Page:Le Normand - Enthousiasme, 1947.djvu/164

Cette page a été validée par deux contributeurs.
162
enthousiasme

Elles dînèrent, parlèrent d’autre chose, et Linette qui était en vérité un peu linotte, oubliait déjà l’incident.

— Mais tu n’as pas ton colis ? Où est ta laine ?

— Si tu penses que j’étais pour traîner ça, je l’ai fait envoyer.

— Comment pourrais-je alors, te monter ton gilet cet après-midi ?
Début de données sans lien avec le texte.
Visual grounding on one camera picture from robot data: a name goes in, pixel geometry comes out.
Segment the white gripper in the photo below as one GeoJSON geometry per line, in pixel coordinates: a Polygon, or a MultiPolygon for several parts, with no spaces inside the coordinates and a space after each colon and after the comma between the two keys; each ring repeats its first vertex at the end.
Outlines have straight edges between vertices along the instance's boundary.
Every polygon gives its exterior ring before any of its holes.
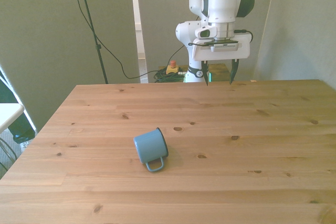
{"type": "Polygon", "coordinates": [[[232,69],[229,83],[232,84],[239,66],[239,59],[248,58],[250,55],[250,34],[236,35],[231,41],[214,41],[210,39],[198,39],[193,41],[192,58],[202,61],[202,72],[206,85],[208,85],[209,60],[232,59],[232,69]]]}

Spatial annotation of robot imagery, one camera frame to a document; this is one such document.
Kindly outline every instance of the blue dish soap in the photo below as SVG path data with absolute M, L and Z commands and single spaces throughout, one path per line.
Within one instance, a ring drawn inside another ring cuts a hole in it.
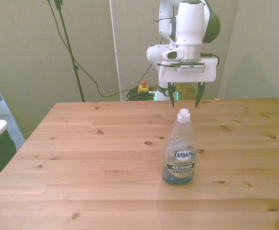
M 162 150 L 163 180 L 187 184 L 193 178 L 199 158 L 199 145 L 188 109 L 181 109 Z

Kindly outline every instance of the white bottle cap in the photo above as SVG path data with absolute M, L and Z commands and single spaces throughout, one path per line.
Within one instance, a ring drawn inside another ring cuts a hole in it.
M 180 109 L 178 114 L 178 121 L 180 123 L 186 123 L 190 121 L 190 113 L 188 109 Z

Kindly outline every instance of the microphone stand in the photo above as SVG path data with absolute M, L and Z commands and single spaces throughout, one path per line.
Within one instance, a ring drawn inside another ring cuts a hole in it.
M 62 11 L 61 11 L 62 10 L 61 5 L 63 5 L 63 0 L 54 0 L 54 2 L 55 2 L 56 9 L 59 12 L 59 16 L 61 18 L 62 25 L 63 25 L 63 28 L 64 28 L 65 37 L 66 37 L 69 53 L 70 53 L 72 64 L 73 64 L 73 70 L 74 70 L 74 73 L 76 74 L 76 78 L 77 78 L 77 82 L 78 82 L 78 89 L 79 89 L 80 94 L 81 94 L 82 102 L 85 102 L 83 91 L 82 91 L 82 87 L 81 87 L 81 83 L 80 83 L 80 79 L 78 77 L 78 66 L 74 62 L 74 57 L 72 55 L 71 46 L 70 46 L 70 43 L 69 43 L 69 39 L 68 39 L 68 35 L 67 35 L 67 30 L 66 30 L 66 27 L 65 27 L 65 23 L 64 23 Z

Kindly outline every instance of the bottle label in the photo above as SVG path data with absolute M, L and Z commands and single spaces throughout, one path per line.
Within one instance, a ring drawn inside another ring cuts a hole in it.
M 189 177 L 193 174 L 195 166 L 194 148 L 175 151 L 167 157 L 168 171 L 178 178 Z

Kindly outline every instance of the dawn logo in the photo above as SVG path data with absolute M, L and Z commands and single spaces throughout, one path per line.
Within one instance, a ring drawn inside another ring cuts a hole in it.
M 178 159 L 179 161 L 187 161 L 192 156 L 193 151 L 191 151 L 190 149 L 183 149 L 174 153 L 174 158 Z

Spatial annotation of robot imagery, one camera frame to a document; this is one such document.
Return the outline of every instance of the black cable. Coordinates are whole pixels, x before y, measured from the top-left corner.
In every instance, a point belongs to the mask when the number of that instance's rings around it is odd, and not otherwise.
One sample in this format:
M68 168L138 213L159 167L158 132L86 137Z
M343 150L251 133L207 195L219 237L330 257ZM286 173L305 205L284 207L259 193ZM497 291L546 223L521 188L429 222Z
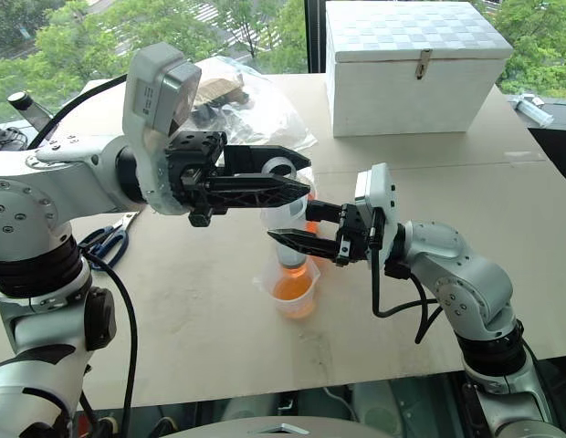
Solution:
M399 306L395 306L394 308L389 308L388 310L381 310L381 293L380 293L380 260L378 255L378 250L371 251L371 269L372 269L372 313L377 318L388 318L398 313L402 310L406 310L408 308L414 308L415 306L422 306L424 304L423 300L417 301L409 301L408 303L400 304ZM436 299L427 299L427 304L435 304L437 303Z
M89 419L90 426L92 426L92 431L94 432L97 427L99 427L99 419L97 418L96 413L92 410L92 406L90 406L89 400L86 398L84 391L80 394L80 406L82 406L82 410Z
M127 387L125 389L125 400L122 406L122 423L121 423L121 438L128 438L129 436L129 421L131 420L131 399L133 395L133 387L135 385L135 369L137 368L137 318L135 317L135 309L131 303L131 297L125 285L122 284L121 279L115 271L113 271L110 266L104 262L101 258L96 257L87 251L87 248L83 248L83 255L92 263L99 266L121 292L122 300L127 308L127 314L129 315L129 329L131 332L131 353L129 357L129 372L127 375Z
M555 405L555 395L550 390L549 384L547 383L547 380L545 379L545 377L542 374L542 369L540 368L540 361L537 359L534 351L532 350L532 348L529 346L529 344L527 343L527 341L524 338L522 339L522 345L524 346L526 351L529 352L529 355L532 358L532 364L535 367L535 372L539 376L540 385L542 386L542 390L543 390L543 392L545 392L545 395L547 396L547 400L549 400L549 405L550 405L550 410L551 410L551 414L550 414L551 419L550 420L551 420L552 423L554 423L555 425L557 425L561 428L561 424L559 422L559 415L557 414L557 407Z
M419 328L419 331L417 331L417 336L415 336L414 338L414 343L415 344L420 344L421 341L423 340L423 338L425 337L425 334L427 333L427 330L429 330L429 328L431 327L431 325L434 323L434 321L437 319L437 317L441 314L441 312L444 310L444 308L442 308L441 306L439 306L438 308L436 308L433 313L431 314L431 316L429 317L429 319L426 321L426 323L424 324L423 328Z
M102 91L106 91L107 89L112 89L113 87L123 83L127 80L127 75L121 75L118 78L109 80L104 84L100 84L94 89L89 89L87 92L76 96L72 101L70 101L64 108L62 108L58 113L54 116L52 120L46 123L46 126L42 128L42 130L37 134L37 136L33 139L31 143L29 143L28 149L37 149L40 145L42 140L46 138L46 136L56 128L58 125L73 109L75 109L78 105L84 103L86 100L96 96L97 94L101 93Z
M417 334L414 337L414 343L418 344L418 341L421 337L421 333L423 332L425 325L427 324L427 317L429 314L429 307L427 305L427 295L425 294L425 289L423 289L423 285L419 281L419 278L416 277L415 274L409 274L411 281L413 281L414 286L417 288L417 292L419 293L419 297L421 298L421 319L419 320L419 328L417 329Z

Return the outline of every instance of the checkered pattern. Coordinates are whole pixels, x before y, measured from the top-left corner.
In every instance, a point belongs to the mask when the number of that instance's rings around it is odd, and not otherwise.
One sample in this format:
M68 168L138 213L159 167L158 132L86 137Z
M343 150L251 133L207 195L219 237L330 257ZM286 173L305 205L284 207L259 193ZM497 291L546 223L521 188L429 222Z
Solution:
M329 35L339 52L490 50L512 47L470 3L326 2Z

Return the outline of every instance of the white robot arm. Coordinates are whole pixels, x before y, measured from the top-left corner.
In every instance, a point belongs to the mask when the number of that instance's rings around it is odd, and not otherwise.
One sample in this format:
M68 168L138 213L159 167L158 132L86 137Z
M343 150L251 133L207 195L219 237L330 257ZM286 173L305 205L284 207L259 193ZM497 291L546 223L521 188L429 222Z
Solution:
M371 261L372 311L380 318L396 313L378 308L380 268L384 266L389 276L418 278L456 333L467 376L492 434L565 437L551 424L550 407L510 305L512 284L506 272L476 254L448 225L398 224L395 193L387 165L376 164L359 174L354 204L309 204L308 220L339 224L335 241L300 230L269 234L283 245L339 266Z
M112 295L91 284L71 219L149 203L208 226L229 208L275 207L309 192L261 173L277 157L308 166L294 151L177 130L199 78L175 48L146 47L127 77L124 136L55 136L40 149L0 151L0 315L16 355L0 363L0 438L71 436L88 361L116 332Z

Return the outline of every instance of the glass window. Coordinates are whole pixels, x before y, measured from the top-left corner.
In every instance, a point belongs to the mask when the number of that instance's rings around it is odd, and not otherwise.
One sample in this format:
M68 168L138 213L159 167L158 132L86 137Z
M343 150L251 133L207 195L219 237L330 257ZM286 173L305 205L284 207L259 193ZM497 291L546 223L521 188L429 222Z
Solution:
M325 68L325 1L332 0L307 0L309 33L317 35L315 43L310 39L310 59L320 51L312 71ZM566 0L469 1L514 47L498 78L502 92L566 98Z
M0 0L0 122L21 119L11 93L56 111L159 41L192 61L224 55L263 73L307 72L303 11L303 0Z

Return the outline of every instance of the metal bracket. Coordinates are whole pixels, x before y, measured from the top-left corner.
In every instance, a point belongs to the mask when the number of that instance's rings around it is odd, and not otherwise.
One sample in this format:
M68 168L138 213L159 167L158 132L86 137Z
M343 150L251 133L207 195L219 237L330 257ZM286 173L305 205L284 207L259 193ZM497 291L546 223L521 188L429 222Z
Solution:
M417 63L417 69L415 70L415 76L417 79L422 79L425 75L425 72L429 68L429 58L431 57L431 53L433 49L425 48L421 50L421 55L419 57L419 62Z

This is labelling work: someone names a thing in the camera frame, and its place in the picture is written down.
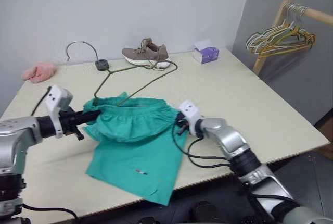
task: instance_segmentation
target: beige table
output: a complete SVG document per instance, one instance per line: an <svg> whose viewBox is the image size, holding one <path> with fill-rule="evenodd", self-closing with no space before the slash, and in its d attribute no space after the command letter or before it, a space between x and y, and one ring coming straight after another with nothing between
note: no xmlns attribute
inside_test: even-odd
<svg viewBox="0 0 333 224"><path fill-rule="evenodd" d="M328 143L324 136L228 50L221 49L219 59L205 65L198 64L192 55L192 52L171 55L179 70L153 83L137 96L163 98L174 107L185 99L193 101L203 115L225 118L239 130L258 158L265 163ZM129 64L118 60L110 61L110 65L112 69L118 69ZM99 95L108 97L117 96L123 91L131 93L160 72L138 68L114 74ZM68 89L74 95L71 106L75 111L82 110L105 76L105 73L96 70L94 64L61 66L56 75L46 82L26 82L3 119L27 116L46 88L53 84ZM45 114L46 108L42 104L36 115ZM82 141L74 136L48 138L30 148L24 174L27 182L22 194L24 202L36 207L67 207L84 216L139 201L140 198L131 193L85 175L96 145L97 142L85 134ZM209 140L199 143L193 152L221 154ZM227 168L195 167L183 157L175 188L228 173ZM33 224L70 218L70 215L58 211L24 210L22 216L31 218Z"/></svg>

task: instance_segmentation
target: tabletop
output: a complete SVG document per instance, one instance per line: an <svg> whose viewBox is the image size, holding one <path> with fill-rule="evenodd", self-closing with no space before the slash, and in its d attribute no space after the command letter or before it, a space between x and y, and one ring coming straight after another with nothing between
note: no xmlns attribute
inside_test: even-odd
<svg viewBox="0 0 333 224"><path fill-rule="evenodd" d="M170 55L179 69L154 82L136 97L162 98L177 107L186 99L202 115L224 118L247 140L263 163L302 153L328 143L306 119L243 65L227 49L220 49L216 61L204 65L193 59L193 52ZM130 66L125 60L109 61L111 70ZM111 75L99 97L134 92L162 72L137 68ZM107 74L95 65L59 66L48 81L24 83L2 116L2 120L27 116L49 85L60 85L73 94L71 107L80 111ZM42 103L35 116L47 114ZM97 142L85 132L78 141L74 135L48 138L28 150L23 201L35 207L64 207L84 216L140 201L141 198L85 174ZM189 137L186 145L193 138ZM221 155L213 141L193 147L197 155ZM230 173L225 167L203 169L183 156L175 189L218 178ZM71 218L59 211L23 210L34 224L53 223Z"/></svg>

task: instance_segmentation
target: white shoe sole
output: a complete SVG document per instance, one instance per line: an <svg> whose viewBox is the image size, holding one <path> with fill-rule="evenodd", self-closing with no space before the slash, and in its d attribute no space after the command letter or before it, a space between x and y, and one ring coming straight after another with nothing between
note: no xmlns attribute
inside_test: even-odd
<svg viewBox="0 0 333 224"><path fill-rule="evenodd" d="M123 55L123 57L131 64L134 64L134 65L151 65L152 64L155 64L156 61L151 61L151 63L147 60L133 60L133 59L130 59L128 57L126 57L125 55ZM156 65L156 68L159 68L159 69L164 69L164 68L167 68L168 66L170 65L170 63L166 62L166 61L162 61L160 63L157 63Z"/></svg>

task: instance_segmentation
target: wire hanger
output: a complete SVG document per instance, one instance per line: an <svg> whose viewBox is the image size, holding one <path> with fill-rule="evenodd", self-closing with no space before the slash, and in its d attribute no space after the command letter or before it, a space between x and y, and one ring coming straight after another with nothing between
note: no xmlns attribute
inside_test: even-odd
<svg viewBox="0 0 333 224"><path fill-rule="evenodd" d="M96 49L93 47L93 45L91 45L90 43L87 43L85 41L74 41L74 42L71 42L70 44L67 45L66 47L66 55L67 55L67 61L69 61L70 57L69 57L69 54L68 54L68 47L70 45L72 45L73 43L85 43L85 44L88 44L95 52L96 54L96 58L97 58L97 61L101 61L101 60L104 60L104 59L98 59L98 55L97 55L97 51ZM148 60L150 62L150 65L135 65L135 66L132 66L132 67L128 67L128 68L123 68L123 69L118 69L118 70L113 70L111 71L109 69L109 67L105 70L100 70L98 69L97 67L97 64L96 64L96 67L98 70L100 71L107 71L108 74L107 76L104 78L104 80L102 81L102 83L98 86L97 90L94 92L94 101L93 101L93 104L94 105L97 105L98 103L98 99L99 97L97 96L97 93L98 91L103 87L103 85L105 84L105 82L109 79L109 77L114 74L114 73L118 73L118 72L121 72L121 71L126 71L126 70L130 70L130 69L135 69L135 68L139 68L139 67L142 67L142 68L145 68L145 69L153 69L153 70L164 70L164 69L161 69L161 68L158 68L157 67L157 64L158 63L171 63L173 66L174 66L174 69L156 77L155 79L151 80L150 82L148 82L147 84L145 84L144 86L142 86L140 89L138 89L137 91L135 91L134 93L132 93L131 95L129 95L128 97L126 97L124 100L122 100L121 102L119 102L116 106L120 106L121 104L123 104L125 101L127 101L128 99L130 99L132 96L134 96L135 94L137 94L138 92L140 92L141 90L143 90L144 88L146 88L147 86L151 85L153 82L159 80L160 78L162 77L165 77L166 75L176 71L178 69L178 65L176 63L174 63L173 61L169 61L169 60L163 60L163 61L156 61L155 64L153 64L150 60Z"/></svg>

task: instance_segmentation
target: beige sneaker
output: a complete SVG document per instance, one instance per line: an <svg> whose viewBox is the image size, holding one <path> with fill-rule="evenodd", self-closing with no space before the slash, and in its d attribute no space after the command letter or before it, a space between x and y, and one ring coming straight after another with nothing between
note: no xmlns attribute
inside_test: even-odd
<svg viewBox="0 0 333 224"><path fill-rule="evenodd" d="M166 46L157 46L151 38L144 38L141 48L123 48L122 53L124 58L134 65L155 65L158 61L169 60ZM163 69L169 65L168 62L160 62L156 64L156 68Z"/></svg>

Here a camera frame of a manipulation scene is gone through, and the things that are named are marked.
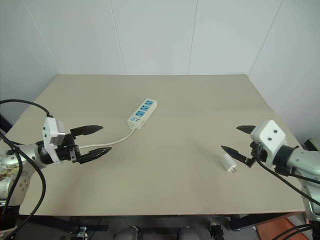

— Ah ! c’est vrai. Eh bien, nous ferons autre chose. J’en avais acheté tellement ! La vendeuse me connaissait. Elle ne devait pas m’en vendre autant. Mais elle a consenti à inscrire cela sur deux factures, comme si j’étais deux personnes, ce que je suis en réalité, à peu près… Mais que je suis fatiguée ! Tu n’as pas vu la bataille, toi ! Tu n’as pas idée de ce que c’était. Quand j’y pense…

Elles reprirent le 65. En approchant du séminaire de philosophie, Linette fit admirer à Jeanne le magnifique point de vue :

— C’est ici que je n’ai pas pu m’empêcher de parler à ma voisine. Regarde-moi ce ciel, ces arbres, ce soleil ! Ah ! je sais, j’ai trop d’enthousiasme.

Le trajet fut vite fait. Elles montèrent à l’appartement, jetèrent leurs manteaux et leurs chapeaux sur le lit.

Puis, Linette s’approcha de la coiffeuse pour se regarder, prit la brosse à cheveux et poussa un cri affreux…

Un vrai cri de terreur.

Jeanne fut tout de suite auprès d’elle.